◆ **Work to complete**: Output the entire listing that follows verbatim.

Segment Start: Data extract

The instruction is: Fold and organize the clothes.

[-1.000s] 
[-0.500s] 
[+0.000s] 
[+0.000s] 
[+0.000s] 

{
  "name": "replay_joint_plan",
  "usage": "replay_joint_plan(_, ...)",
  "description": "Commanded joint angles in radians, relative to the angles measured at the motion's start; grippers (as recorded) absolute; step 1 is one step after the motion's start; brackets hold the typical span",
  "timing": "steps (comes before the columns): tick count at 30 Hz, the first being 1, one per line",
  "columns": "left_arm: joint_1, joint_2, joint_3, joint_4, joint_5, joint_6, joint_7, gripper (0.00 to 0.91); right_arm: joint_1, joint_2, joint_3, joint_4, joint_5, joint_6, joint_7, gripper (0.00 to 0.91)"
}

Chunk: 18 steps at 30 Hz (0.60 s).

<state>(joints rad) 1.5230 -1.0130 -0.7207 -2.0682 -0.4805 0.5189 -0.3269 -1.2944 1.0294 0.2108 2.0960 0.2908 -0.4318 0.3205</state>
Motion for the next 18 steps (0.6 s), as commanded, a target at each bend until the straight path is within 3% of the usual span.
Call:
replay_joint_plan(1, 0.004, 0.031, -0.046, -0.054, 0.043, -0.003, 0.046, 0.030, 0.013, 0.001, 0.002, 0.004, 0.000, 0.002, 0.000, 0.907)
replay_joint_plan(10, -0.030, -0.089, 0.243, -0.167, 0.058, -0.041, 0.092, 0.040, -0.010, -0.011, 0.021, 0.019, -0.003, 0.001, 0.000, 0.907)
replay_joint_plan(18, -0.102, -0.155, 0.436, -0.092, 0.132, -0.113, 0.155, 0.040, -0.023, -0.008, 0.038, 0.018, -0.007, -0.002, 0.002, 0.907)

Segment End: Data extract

◆ **Output for this task**:
The instruction is: Fold and organize the clothes.

[-1.000s] 
[-0.500s] 
[+0.000s] 
[+0.000s] 
[+0.000s] 

{
  "name": "replay_joint_plan",
  "usage": "replay_joint_plan(_, ...)",
  "description": "Commanded joint angles in radians, relative to the angles measured at the motion's start; grippers (as recorded) absolute; step 1 is one step after the motion's start; brackets hold the typical span",
  "timing": "steps (comes before the columns): tick count at 30 Hz, the first being 1, one per line",
  "columns": "left_arm: joint_1, joint_2, joint_3, joint_4, joint_5, joint_6, joint_7, gripper (0.00 to 0.91); right_arm: joint_1, joint_2, joint_3, joint_4, joint_5, joint_6, joint_7, gripper (0.00 to 0.91)"
}

Chunk: 18 steps at 30 Hz (0.60 s).

<state>(joints rad) 1.5230 -1.0130 -0.7207 -2.0682 -0.4805 0.5189 -0.3269 -1.2944 1.0294 0.2108 2.0960 0.2908 -0.4318 0.3205</state>
Motion for the next 18 steps (0.6 s), as commanded, a target at each bend until the straight path is within 3% of the usual span.
Call:
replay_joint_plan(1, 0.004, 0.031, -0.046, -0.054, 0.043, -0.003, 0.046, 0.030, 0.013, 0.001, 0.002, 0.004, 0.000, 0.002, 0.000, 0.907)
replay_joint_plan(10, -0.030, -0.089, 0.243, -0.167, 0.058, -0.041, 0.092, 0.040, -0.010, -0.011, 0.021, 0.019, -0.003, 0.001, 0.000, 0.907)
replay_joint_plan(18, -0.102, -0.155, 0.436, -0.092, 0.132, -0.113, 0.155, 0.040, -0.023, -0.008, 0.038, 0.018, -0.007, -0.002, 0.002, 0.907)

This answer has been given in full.